Александр Лурия подчеркивает, что Соломон Шерешевский находился в постоянном поиске, сменил десятки профессий, каждую из которых он воспринимал как временную:

«Он выполнял поручения редактора, поступал в музыкальную школу, играл на эстраде, был рационализатором, затем мнемонистом, вспомнил, что он знает древнееврейский и арамейский языки, и стал лечить людей травами, пользуясь этими древними источниками... У него была семья: хорошая жена, способный сын, но и это все он воспринимал сквозь дымку. И трудно было сказать, что было реальнее — мир воображения, в котором он жил, или мир реальности, в котором он оставался временным гостем...».

Сам же мнемонист так говорил о себе:

«...Я много читал — и всегда отождествлял себя с кем-нибудь из героев — ведь я их видел... Еще в 18 лет я не мог понять, как это один товарищ готовился стать бухгалтером, коммивояжером... Самое важное в жизни — не профессия, главное — это что-то приятное, большое, что со мною случится... Если бы в 18–20 лет я считал себя готовым для женитьбы и графиня или принцесса предложила мне руку — и этого было бы мне мало... <...> Как-то раз я прочитал курс акций и показал, что запоминаю биржевые цены, и стал маклером; но это было „не то”, я просто зарабатывал деньги... А настоящая жизнь — это другое».

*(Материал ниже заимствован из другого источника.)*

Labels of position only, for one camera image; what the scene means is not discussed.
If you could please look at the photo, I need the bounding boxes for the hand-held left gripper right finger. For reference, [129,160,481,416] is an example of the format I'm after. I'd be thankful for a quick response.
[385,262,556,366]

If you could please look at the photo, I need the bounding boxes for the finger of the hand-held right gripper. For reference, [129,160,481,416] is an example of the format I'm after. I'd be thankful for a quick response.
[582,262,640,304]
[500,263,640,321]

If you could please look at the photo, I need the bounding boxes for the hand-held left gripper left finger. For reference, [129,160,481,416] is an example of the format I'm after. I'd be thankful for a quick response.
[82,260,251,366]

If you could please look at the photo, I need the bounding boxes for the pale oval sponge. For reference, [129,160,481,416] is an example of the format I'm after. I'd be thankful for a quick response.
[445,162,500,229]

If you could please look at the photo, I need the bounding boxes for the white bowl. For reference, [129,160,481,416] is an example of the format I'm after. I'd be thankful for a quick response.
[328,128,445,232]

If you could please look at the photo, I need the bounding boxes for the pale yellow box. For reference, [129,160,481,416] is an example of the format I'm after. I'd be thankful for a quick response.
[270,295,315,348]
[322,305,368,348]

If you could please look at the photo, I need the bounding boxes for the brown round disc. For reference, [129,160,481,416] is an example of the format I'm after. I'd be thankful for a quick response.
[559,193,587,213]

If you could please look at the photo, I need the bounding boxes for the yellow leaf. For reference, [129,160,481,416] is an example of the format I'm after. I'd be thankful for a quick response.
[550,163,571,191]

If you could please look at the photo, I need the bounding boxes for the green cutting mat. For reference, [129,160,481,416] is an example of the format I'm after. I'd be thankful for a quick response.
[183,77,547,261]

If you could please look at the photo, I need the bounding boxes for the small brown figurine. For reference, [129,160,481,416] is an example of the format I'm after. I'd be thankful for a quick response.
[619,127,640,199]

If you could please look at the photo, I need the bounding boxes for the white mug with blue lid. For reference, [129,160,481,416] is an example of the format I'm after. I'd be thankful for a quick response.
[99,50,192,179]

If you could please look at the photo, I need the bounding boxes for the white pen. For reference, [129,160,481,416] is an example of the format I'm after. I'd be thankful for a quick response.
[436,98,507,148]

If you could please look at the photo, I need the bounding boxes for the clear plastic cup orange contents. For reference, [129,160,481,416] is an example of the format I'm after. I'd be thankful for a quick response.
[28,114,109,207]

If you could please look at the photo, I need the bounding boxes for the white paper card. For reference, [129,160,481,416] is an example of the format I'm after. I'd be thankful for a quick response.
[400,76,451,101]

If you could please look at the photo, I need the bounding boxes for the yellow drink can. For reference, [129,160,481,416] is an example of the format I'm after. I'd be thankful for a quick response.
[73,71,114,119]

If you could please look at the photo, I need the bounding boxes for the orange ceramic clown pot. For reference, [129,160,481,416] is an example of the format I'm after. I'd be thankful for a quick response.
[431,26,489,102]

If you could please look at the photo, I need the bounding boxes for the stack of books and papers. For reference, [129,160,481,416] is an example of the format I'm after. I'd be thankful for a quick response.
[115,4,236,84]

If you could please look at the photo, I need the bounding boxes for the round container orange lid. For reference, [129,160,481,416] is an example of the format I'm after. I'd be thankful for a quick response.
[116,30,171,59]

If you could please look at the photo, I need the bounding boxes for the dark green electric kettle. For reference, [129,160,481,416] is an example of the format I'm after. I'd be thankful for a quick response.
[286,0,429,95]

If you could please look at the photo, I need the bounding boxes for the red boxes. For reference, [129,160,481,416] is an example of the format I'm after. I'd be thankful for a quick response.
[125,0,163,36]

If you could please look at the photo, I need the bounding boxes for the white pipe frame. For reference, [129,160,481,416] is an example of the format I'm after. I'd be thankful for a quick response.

Сергей Эйзенштейн знал Соломона Шерешевского (тот воспринял его голос как «какое-то пламя с жилками») — и, как пишут, режиссер многое из того, что узнал от мнемониста, использовал в поисках «универсальных законов восприятия для разработки своего кинематографического языка».

Также Шерешевский стал прототипом героя фильма «Воспоминание» канадской актрисы и сценаристки Стефани Моргенштерн, его историю экранизировал итальянский режиссер Паоло Роса («Мнемонист») и поставил на театральной сцене британский драматург Питер Брук — и это далеко не полный перечень попыток творческого переосмысления феномена пациента Александра Лурии.

Соломон Шерешевский умер 1 мая 1958 года. Но его имя и сегодня объединяет тех, кто видит звуки и знает, каковы они на ощупь и на вкус, — синестетов. Например, гости из разных стран встречаются в Торжке (родном городе мнемониста), где проходит «Неделя Шерешевского».